Friday, May 29, 2026

Top 5 This Week

Related Posts

Alabama is appealing Congress’ ruling on the map to the U.S. Supreme Court

Senator Steve Livingston of Scottsboro listens to discussions during a special session on redistricting on Wednesday, July 19, 2023, in Montgomery, Alabama. Alabama officials filed an emergency motion Wednesday with the U.S. Supreme Court to block a lower court’s order preventing the state from using a congressionally approved 2023 map that both courts have found racially discriminatory. (Stew Miles for the Alabama Spotlight)

Alabama officials filed an emergency motion with the U.S. Supreme Court on Wednesday, asking justices to block a lower court’s order requiring the state to utilize a court-ordered congressional map in the 2026 midterm elections.

The report was received the day after a panel of three judges upheld the earlier ruling that the congressional map adopted by the Legislature in 2023 was intentionally racially discriminatory and unconstitutional under Section 2 of the Voting Rights Act.

In a 36-page motion, Alabama Attorney General Steve Marshall, who is representing Secretary of State Wes Allen in the case, argues that the state should be allowed to utilize the 2023 map in this year’s elections so that “Alabama is not prevented from reusing its statutory 2023 Plan based on a decision that contradicts Callais, manipulates the Purcell Principle, and violates the Constitution’s promise of equal protection for all.”

Deuel Ross, an attorney for the plaintiffs with the NAACP Legal Defense Fund, said Wednesday afternoon that there is no time to implement the recent map.

“Alabama’s 2023 plan is a deliberate, race-based attempt to deny Black people fair representation in Congress,” he said. “We hope that the Court will do the right thing by leaving a map of remedies in place and avoiding further confusion ahead of the 2026 elections.

Marshall asked the Supreme Court no later than June 1 at 10 a.m. with a motion to issue a decision to allow the state to administer the 2026 elections under the 2023 map. Superior Court Judge Clarence Thomas gave the plaintiffs until Monday at 4 p.m. to file a response to the motion.

Alabama Elections Director Jeff Elrod testified Friday that voter rolls will be unlocked sometime between Wednesday and June 2.

Currently, voters are assigned to congressional districts on a court-ordered map that was in effect for the 2024 election and the May 19 primary election. Elrod testified that reassigning voters typically takes “several months” and that the expedited schedule could lead to voters being assigned to the wrong precincts and receiving incorrect ballots.

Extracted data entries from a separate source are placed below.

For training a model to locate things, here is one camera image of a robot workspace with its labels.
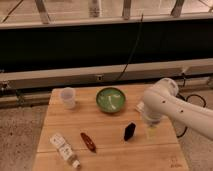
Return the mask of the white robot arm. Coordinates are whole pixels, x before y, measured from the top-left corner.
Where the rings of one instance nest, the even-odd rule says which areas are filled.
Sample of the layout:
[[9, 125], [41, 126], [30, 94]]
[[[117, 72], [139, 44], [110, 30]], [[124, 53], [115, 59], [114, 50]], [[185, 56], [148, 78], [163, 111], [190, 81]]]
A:
[[180, 100], [176, 97], [178, 92], [178, 84], [171, 78], [160, 79], [148, 87], [142, 96], [145, 122], [156, 125], [166, 115], [213, 140], [213, 110]]

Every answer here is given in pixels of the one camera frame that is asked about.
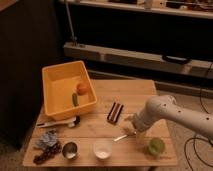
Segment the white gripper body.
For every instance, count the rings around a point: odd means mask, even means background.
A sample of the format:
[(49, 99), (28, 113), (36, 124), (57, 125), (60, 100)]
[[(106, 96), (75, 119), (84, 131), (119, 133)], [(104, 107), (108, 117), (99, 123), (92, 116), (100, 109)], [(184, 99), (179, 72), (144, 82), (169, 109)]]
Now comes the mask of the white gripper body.
[(125, 121), (129, 121), (137, 132), (144, 132), (150, 128), (150, 125), (146, 123), (145, 119), (137, 113), (126, 117)]

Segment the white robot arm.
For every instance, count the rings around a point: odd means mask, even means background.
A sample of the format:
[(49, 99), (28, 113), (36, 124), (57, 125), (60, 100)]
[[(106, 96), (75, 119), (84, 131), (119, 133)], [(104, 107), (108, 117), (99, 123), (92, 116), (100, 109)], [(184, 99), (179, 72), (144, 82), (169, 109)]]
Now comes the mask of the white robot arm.
[(213, 140), (213, 115), (180, 107), (170, 95), (151, 97), (141, 111), (128, 116), (126, 121), (130, 121), (137, 132), (145, 132), (161, 119), (178, 123)]

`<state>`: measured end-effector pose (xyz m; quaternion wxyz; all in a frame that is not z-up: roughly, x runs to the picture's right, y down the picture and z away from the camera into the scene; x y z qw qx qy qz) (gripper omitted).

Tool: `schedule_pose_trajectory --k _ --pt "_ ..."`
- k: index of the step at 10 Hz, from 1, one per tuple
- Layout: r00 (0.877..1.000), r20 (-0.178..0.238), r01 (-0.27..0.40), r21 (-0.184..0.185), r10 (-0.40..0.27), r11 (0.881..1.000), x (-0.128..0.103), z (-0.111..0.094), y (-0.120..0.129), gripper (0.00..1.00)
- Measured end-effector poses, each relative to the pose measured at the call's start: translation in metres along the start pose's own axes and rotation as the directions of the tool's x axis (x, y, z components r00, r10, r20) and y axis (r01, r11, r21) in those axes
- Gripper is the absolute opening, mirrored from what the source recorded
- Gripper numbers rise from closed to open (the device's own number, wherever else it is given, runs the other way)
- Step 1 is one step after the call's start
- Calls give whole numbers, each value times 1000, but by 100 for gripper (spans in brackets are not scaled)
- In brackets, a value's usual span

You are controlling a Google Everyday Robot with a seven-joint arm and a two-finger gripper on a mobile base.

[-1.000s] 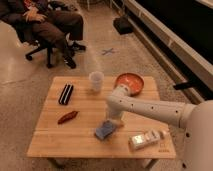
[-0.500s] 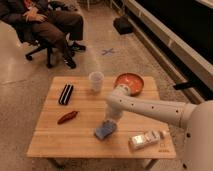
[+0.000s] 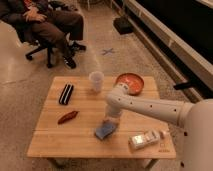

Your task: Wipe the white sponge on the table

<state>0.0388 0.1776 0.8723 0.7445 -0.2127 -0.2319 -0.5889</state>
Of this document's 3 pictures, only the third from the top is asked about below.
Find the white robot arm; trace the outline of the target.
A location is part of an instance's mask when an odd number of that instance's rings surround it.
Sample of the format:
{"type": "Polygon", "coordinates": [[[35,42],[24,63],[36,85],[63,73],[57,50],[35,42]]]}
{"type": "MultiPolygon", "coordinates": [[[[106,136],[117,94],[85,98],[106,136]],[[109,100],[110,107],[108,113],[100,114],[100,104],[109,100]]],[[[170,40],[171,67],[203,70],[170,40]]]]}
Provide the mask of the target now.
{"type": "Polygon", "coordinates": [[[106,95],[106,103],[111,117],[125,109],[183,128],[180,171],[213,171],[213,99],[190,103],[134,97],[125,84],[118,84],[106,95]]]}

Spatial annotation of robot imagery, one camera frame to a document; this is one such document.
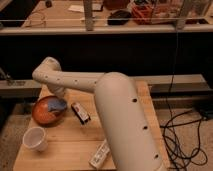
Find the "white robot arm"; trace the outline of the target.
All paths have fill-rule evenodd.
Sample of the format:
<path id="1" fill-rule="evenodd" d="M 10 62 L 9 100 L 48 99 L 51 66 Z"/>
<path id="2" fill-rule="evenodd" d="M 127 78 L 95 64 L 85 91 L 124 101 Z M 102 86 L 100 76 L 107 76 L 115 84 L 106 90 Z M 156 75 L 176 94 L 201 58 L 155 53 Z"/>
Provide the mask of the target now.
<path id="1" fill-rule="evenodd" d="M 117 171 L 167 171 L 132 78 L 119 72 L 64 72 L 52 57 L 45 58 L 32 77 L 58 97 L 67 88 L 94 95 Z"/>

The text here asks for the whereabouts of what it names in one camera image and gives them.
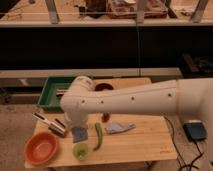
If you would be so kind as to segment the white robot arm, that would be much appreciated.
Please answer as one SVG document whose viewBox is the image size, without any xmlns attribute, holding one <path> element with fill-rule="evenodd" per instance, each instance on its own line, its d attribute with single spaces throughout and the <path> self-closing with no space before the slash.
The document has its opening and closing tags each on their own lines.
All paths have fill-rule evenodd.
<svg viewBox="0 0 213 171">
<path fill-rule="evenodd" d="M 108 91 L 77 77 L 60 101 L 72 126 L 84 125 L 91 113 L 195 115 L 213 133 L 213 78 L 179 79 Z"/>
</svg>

Although a three-judge panel found the state’s map racially discriminated against, the state argues the map was drawn with partisan intent.

“In addition to citing traditional districting rules and political goals, lawmakers defending the 2023 Plan explained that it was ‘drawn in a partisan manner’ ‘to the Republicans’ advantage’ and that it gave Republicans a better ‘chance to win,’” the briefing said, citing lawmakers from the 2026 special session.

The judges said in their Tuesday decision that evidence gathered over years of proceedings did not indicate such an intention. They also said that everything that was said during 2026 Special Session was irrelevant to the redistricting issue because the session was about the special primary mechanism, not redistricting.

State officials in the lawsuit argued that they opposed a lower court’s order requiring redistricting without racial discrimination because they did not want to racially discriminate and divide communities of interest such as the Black Belt and the Gulf Coast.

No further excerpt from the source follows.